Le personnage de Sweeney servit de point de départ, peut-être un peu factice, certainement pittoresque et très « contemporain » à l'expérience. Sur des rythmes de jazz syncopés, la brutale esquisse d'un drame sordide prend forme segmentaire et allure de « canular ». Cette farce tragique n'est que le prolongement – disons les retombées – des épisodes désabusés du Waste Land situés dans la vie moderne. Sweeney Agonistes est pourtant un avant-goût des conflits qu'illustreront les pièces à venir, avec, au centre, les thèmes de la culpabilité et de la frustration, et l'exégèse, encore balbutiante, des servitudes de l'amour.
Puis, quand a sonné l'heure du retour de la foi, c'est à Eliot que l'Église (anglicane) s'adresse pour la confection d'un pageant (récitatif lyrique accompagnant un spectacle visuel grandiose), et il écrit les « chœurs » du Rock pour aider à la reconstruction (ou construction) des églises dans le diocèse de Londres. Ces pièces lyriques se retrouvent dans la collection des Poèmes, où elles font figure d'exercices de poésie religieuse à des fins de propagande. Non sans grandeur.
Avec Meurtre dans la cathédrale (1935), c'est un pas de géant qu'il fait vers l'expression dramatique, même si, avec le recul du temps et peut-être le changement de climat spirituel, ce drame peut se révéler trop simple dans son conflit tragique, trop engoncé de rituel, trop rigide dans sa rhétorique pour ne pas paraître, malgré sa grande beauté, un peu suranné. C'est pourtant le drame d'un héros aux prises avec sa conscience autant qu'avec le monde extérieur, et qui, à un moment donné de sa courbe tragique, doit prendre une décision qui engage sa vie et sa mort. Il est vrai que cette recherche de la pureté, de la chose à faire pour les vraies et bonnes raisons, est un acte héroïque dont la justification a ses racines dans le dogme de la communion des saints et du don de soi à un dieu de souffrance et d'amour.

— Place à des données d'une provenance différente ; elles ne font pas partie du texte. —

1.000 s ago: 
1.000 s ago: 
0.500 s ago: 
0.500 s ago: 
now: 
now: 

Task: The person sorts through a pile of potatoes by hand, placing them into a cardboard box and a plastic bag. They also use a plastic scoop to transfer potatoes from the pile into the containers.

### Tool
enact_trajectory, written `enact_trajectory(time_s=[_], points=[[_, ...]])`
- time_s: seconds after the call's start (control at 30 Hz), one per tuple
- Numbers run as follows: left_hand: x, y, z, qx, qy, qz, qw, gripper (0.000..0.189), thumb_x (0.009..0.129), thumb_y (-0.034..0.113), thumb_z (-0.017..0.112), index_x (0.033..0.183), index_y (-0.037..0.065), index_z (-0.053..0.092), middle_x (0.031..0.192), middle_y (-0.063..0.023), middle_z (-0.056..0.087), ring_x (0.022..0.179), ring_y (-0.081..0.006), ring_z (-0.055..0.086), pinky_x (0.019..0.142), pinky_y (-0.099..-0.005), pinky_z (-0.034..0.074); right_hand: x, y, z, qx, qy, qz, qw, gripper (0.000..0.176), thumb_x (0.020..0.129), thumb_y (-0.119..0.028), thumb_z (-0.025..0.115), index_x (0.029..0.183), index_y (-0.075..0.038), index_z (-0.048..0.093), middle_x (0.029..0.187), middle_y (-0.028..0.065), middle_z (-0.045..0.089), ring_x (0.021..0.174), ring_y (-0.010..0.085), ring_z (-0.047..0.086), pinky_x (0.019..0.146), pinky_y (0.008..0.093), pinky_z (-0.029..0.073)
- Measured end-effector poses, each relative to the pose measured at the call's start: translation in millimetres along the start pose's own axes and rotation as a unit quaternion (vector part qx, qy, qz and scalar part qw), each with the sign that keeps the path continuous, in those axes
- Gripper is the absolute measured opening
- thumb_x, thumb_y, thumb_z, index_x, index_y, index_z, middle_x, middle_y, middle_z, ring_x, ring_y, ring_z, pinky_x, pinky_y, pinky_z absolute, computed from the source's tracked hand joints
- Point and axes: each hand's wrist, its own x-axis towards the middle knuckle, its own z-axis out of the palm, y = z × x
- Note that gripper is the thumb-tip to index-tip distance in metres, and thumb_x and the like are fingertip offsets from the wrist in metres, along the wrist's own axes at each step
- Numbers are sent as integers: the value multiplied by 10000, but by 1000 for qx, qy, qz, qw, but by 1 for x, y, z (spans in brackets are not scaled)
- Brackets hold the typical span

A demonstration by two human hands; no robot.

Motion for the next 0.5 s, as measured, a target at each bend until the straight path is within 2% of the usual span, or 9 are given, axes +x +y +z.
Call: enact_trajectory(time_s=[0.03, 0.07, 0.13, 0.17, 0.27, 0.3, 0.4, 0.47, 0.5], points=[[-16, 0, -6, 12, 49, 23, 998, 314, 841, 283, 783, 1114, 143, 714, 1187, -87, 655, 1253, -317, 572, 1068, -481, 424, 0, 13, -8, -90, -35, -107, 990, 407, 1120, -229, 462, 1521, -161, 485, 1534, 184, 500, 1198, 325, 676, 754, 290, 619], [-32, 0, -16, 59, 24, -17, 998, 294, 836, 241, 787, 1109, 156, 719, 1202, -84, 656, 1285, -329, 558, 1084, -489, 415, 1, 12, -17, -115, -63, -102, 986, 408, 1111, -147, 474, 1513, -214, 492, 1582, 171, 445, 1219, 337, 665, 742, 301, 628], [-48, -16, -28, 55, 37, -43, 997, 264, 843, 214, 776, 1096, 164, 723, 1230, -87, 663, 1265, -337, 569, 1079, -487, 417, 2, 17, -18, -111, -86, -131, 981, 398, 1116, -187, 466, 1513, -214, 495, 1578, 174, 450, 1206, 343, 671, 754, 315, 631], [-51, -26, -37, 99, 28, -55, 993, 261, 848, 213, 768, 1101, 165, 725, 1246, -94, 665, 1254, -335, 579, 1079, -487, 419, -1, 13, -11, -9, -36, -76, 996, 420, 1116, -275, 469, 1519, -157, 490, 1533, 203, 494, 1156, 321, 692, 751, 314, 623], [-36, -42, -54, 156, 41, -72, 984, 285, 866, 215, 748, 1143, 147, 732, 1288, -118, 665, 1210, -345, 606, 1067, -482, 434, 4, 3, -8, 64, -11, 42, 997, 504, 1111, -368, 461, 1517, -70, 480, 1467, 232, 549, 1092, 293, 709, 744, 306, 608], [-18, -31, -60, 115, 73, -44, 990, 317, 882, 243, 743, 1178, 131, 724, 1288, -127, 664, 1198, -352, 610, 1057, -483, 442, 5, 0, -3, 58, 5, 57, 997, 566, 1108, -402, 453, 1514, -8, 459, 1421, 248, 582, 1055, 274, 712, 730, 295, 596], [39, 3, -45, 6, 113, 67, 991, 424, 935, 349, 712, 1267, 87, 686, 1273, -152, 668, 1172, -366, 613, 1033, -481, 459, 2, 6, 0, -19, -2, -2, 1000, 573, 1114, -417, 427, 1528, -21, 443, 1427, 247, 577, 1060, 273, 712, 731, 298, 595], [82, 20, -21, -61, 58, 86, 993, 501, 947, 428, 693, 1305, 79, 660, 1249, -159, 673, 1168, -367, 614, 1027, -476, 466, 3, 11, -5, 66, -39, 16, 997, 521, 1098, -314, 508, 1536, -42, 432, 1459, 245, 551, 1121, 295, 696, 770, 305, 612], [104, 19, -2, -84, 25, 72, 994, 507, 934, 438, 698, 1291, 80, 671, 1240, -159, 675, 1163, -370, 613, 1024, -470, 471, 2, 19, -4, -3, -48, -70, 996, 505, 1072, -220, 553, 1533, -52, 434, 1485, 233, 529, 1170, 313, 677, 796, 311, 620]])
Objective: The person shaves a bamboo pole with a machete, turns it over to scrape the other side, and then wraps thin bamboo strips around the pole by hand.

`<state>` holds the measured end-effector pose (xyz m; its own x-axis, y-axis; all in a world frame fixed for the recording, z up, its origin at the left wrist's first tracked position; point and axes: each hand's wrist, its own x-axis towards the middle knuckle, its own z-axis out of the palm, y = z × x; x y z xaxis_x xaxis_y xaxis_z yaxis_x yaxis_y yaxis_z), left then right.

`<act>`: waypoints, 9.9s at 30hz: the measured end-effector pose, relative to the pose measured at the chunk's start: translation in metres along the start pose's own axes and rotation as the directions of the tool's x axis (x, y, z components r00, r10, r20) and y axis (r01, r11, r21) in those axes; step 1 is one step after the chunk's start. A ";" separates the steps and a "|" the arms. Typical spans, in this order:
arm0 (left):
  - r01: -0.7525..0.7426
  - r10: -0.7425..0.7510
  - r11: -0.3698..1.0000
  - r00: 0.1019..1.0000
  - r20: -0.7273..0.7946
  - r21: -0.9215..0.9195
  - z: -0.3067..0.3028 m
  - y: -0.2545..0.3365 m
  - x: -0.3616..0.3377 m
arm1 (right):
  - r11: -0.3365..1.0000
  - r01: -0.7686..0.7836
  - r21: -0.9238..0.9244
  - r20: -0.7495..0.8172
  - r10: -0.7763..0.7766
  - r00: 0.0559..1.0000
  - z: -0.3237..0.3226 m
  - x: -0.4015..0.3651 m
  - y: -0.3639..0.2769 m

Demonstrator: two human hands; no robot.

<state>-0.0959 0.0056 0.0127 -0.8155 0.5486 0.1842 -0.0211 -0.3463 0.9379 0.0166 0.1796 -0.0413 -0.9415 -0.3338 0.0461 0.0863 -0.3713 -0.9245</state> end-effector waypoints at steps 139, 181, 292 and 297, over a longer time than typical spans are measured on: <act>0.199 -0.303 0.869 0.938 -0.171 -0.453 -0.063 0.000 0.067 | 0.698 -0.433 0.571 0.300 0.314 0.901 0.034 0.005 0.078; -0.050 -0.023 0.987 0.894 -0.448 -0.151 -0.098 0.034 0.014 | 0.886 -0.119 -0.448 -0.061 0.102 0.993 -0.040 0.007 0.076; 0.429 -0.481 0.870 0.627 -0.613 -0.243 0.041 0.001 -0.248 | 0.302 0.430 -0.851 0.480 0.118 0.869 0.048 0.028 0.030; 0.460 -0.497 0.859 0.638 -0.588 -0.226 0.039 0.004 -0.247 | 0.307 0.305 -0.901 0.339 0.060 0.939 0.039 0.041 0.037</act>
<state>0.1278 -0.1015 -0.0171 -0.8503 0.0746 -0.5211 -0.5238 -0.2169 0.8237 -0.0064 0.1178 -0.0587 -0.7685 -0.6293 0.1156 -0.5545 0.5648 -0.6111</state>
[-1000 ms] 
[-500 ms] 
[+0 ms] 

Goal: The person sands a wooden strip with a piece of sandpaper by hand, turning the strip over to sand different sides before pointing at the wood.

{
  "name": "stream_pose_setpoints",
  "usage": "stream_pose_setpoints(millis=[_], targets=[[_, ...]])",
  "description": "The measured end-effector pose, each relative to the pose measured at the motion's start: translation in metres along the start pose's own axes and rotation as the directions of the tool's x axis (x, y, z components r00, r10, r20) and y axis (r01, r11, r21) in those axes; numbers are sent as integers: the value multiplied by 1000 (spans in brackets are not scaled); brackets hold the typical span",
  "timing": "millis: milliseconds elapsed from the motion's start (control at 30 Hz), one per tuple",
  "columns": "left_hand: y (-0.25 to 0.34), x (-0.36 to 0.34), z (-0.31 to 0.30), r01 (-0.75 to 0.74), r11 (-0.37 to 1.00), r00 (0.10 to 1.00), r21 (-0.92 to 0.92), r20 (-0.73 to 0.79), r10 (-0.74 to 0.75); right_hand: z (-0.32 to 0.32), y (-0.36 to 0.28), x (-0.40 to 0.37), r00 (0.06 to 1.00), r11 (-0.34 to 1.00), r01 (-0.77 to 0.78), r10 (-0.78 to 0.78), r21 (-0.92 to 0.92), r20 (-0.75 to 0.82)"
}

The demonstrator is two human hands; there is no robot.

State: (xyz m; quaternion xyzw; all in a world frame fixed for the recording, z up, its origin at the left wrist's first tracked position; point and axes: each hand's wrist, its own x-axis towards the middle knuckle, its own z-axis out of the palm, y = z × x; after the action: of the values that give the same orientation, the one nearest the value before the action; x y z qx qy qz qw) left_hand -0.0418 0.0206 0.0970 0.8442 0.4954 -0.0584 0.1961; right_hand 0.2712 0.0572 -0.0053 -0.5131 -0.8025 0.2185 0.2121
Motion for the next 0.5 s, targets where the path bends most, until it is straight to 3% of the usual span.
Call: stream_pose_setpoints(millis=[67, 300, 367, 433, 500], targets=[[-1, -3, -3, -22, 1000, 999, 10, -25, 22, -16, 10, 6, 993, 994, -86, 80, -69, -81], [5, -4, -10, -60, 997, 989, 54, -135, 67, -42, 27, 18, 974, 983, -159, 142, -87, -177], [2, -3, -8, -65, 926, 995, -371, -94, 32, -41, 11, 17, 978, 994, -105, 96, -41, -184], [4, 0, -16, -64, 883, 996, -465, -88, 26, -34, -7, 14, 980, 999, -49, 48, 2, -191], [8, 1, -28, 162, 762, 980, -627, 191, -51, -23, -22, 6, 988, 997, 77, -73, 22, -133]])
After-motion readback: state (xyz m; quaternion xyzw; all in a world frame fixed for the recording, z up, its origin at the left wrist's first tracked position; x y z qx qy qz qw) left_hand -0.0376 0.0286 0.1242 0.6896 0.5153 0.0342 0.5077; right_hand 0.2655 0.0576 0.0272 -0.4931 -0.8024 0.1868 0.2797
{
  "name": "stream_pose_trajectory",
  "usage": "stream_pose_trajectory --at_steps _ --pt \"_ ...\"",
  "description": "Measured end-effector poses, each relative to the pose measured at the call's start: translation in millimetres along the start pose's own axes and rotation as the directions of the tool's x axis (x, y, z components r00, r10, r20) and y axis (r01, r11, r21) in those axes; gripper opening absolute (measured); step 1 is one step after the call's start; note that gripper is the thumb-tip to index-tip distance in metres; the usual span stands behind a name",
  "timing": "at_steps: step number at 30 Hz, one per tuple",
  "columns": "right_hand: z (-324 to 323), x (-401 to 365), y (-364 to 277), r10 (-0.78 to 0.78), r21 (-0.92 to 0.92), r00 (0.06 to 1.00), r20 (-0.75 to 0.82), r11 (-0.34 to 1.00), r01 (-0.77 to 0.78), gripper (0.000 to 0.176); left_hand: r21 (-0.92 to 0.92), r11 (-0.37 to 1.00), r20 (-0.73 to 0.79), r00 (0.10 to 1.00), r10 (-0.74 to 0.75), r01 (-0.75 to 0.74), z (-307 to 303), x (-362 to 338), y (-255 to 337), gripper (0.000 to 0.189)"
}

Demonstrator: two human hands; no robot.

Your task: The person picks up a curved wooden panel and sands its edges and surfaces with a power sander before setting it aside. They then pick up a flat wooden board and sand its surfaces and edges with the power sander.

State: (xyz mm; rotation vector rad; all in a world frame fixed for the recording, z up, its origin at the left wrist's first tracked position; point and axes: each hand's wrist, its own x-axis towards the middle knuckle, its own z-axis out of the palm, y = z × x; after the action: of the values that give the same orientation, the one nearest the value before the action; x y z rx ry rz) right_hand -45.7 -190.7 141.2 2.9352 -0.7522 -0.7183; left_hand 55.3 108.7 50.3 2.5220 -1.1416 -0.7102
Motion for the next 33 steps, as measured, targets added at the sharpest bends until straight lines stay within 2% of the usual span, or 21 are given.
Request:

Ce thème de la chose à faire à un moment décisif se retrouve dans toutes les autres pièces : un choix d'où dépend le salut de l'âme, celui de Henry dans La Réunion de famille (1939), de Celia dans La Cocktail Party (1950), de Colby dans Le Secrétaire particulier (1954), et même de lord Claverton dans Fin de carrière (The Elder Statesman, 1959), la dernière pièce d'Eliot. Il y a, au centre de toutes ces « comédies » de la vie contemporaine – Eliot ayant délaissé la légende ou l'histoire pour avoir un contact plus direct avec son public –, une expérience tragique, une erreur, un oubli criminel, ou même un crime réel, mais secret, sur lesquels pleine lumière est projetée dans la conscience du protagoniste et dont il faudra bien se purifier, quel que soit le prix à payer. Si la [...]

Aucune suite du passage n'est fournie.